If an institution makes a counteroffer to lend on terms different from the applicant's initial request (for example, for a shorter loan maturity or in a different amount) and the applicant does not accept the counteroffer or fails to respond, the institution reports the action taken as a denial on the original terms requested by the applicant. [Commentary to §1003.4(a)(8) #1]

If the borrower has supplied… information the lender requires for a credit decision and the lender denies the application or extends a counter-offer that the borrower does not accept, use the code for "application denied". [HMDA FAQ – Action Taken]

No where in Reg B or in HMDA's Action Code definitions does it say the end modification has to look similar to what was originally accepted. The borrower made a request to lower payments. Their solution was to combine the 2 loans into 1. The bank countered with a different solution that met the needs of the borrower and they accepted it.
Posted By: Dan Persfull

Re: )HMDA and Counter offers - 08/08/14 08:07 PM

The bank countered with a different solution that met the needs of the borrower and they accepted it.
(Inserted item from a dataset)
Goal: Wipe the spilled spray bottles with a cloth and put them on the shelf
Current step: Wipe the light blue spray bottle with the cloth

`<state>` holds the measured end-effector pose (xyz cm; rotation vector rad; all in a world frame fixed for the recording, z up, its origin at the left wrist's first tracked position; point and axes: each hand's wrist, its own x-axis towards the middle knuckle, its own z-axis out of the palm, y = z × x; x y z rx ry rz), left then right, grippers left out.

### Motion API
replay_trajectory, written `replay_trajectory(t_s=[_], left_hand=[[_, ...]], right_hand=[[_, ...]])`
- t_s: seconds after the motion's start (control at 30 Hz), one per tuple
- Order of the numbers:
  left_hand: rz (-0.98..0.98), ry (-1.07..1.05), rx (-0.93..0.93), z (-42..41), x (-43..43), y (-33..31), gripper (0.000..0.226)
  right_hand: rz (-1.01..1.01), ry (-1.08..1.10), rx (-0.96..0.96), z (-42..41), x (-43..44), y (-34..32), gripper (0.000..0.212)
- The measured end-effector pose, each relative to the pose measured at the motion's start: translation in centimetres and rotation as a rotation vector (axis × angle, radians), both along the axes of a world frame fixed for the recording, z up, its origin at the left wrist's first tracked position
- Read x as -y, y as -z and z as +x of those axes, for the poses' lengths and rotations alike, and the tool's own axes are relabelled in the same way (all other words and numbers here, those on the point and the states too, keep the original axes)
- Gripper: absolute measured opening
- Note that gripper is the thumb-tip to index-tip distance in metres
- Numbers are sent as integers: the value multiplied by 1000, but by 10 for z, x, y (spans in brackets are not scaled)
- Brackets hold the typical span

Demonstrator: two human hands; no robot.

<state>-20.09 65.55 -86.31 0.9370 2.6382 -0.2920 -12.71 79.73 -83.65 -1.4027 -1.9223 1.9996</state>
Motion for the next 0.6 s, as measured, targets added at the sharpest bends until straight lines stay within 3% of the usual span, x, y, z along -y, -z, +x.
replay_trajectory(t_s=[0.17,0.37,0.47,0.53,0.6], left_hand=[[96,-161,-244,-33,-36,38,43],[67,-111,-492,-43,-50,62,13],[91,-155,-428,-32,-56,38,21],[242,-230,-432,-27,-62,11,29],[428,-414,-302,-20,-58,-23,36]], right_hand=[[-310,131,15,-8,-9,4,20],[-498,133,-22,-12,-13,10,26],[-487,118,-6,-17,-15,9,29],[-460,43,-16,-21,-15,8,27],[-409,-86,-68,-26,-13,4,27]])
I don't know David. Providing a different solution does not necessarily translate to offering credit on different terms than those applied for.

The customers applied for a loan to consolidate their debt (2 mortgages). The loan request was denied.

I can see an argument both ways and that's why I offered a dissenting opinion but I'm not going to spend a lot of time debating the issue; however I still have to opine there is a reportable denial in this circumstance.

I guess what one will have to decide is a modification of an existing credit offering credit on terms different than the loan request applied for. IMO it is not, but it is an opinion and not fact.
Posted By: David Dickinson

Re: )HMDA and Counter offers - 08/08/14 08:16 PM

Quote:
Providing a different solution does not necessarily translate to offering credit on different terms than those applied for.

I think that's a stretch and one I could defend.
Quote:
The loan request was denied.

That's not necessarily true. No where did Christine say that in her post. What we know is the bank came up with a different solution and counter-offered it. That solution was accepted. If the loan officer said "No. Can't do that. But we could do this instead" I might agree. What if the loan officer said "We can do that, but what if we did this instead?" and the customer replied "Oh. I never thought of that. Sure. That works for me."